*Exercise requirements*:
Copy out all lines from the material that contain the string "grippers".
-- Opening Marker --
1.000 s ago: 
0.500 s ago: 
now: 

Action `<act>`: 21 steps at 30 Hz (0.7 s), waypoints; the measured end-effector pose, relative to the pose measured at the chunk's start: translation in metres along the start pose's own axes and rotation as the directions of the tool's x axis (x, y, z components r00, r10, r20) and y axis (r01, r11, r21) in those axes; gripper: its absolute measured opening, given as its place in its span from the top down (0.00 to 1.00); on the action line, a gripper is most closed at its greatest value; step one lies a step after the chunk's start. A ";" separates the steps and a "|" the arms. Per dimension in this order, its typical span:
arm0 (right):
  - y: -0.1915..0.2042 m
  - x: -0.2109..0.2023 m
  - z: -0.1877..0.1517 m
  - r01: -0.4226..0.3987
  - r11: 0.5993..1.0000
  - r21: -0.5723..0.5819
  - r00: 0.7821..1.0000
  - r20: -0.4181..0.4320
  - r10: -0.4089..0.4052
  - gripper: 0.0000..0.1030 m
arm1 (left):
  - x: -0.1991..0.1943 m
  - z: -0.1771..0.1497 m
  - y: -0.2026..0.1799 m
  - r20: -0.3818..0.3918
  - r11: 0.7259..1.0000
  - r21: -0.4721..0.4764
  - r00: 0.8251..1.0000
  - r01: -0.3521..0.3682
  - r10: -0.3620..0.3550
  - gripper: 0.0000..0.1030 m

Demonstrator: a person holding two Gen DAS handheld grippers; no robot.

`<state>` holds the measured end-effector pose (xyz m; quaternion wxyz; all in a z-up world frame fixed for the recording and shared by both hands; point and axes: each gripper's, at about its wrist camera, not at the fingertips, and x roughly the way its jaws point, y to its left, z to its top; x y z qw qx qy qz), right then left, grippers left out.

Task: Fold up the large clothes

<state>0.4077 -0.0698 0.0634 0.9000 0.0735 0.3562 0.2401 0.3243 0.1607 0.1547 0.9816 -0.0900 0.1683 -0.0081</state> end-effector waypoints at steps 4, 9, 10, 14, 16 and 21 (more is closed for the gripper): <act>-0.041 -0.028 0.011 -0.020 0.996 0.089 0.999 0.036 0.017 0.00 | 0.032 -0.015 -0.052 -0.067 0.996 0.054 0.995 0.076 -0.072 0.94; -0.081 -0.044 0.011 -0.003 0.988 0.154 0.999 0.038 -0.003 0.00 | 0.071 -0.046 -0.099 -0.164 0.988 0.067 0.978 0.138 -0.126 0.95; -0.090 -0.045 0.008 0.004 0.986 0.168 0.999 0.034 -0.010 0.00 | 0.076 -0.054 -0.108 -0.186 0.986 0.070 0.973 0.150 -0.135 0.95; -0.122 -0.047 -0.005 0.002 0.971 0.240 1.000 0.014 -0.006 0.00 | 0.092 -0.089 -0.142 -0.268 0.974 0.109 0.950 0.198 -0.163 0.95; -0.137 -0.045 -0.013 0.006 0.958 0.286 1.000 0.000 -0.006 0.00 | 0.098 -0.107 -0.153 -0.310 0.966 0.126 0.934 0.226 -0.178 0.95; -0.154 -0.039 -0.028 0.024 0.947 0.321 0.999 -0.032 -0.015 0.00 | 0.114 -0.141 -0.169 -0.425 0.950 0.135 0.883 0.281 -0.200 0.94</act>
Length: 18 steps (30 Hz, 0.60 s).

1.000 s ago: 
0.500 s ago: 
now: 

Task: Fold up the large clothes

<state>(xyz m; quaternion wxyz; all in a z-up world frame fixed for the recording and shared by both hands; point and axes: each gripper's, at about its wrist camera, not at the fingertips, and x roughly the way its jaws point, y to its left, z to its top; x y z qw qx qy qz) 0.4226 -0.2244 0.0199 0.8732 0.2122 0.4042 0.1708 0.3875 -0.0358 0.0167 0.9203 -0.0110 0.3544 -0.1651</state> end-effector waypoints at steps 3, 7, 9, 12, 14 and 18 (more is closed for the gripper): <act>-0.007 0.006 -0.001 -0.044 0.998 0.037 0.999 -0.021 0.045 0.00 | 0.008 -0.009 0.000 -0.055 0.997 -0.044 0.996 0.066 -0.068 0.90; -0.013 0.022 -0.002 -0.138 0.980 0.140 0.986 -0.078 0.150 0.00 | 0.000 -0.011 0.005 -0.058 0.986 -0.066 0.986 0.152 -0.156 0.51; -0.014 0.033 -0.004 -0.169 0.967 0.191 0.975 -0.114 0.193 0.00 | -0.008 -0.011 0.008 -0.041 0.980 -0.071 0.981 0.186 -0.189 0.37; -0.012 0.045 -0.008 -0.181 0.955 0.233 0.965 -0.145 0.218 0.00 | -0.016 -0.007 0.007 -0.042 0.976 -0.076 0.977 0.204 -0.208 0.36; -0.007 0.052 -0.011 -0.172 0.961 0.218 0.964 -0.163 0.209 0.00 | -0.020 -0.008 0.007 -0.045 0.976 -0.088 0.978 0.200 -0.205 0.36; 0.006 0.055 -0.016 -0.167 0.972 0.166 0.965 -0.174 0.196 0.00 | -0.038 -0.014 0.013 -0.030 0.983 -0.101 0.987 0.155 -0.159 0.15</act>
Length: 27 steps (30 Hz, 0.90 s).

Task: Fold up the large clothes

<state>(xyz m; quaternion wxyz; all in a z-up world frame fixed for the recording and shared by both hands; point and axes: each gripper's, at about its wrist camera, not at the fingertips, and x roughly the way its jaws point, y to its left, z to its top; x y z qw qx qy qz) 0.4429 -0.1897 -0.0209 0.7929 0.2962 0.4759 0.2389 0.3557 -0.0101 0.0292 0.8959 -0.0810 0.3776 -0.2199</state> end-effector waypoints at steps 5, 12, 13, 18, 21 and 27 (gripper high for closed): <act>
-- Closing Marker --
*Result of this task*:
Demonstrator: a person holding two Gen DAS handheld grippers; no robot.
`<state>` holds the measured end-effector pose (xyz m; quaternion wxyz; all in a z-up world frame fixed for the recording and shared by both hands; point and axes: each gripper's, at about its wrist camera, not at the fingertips, and x roughly the way its jaws point, y to its left, z to its top; x y z qw qx qy qz), right then left, grippers left out.

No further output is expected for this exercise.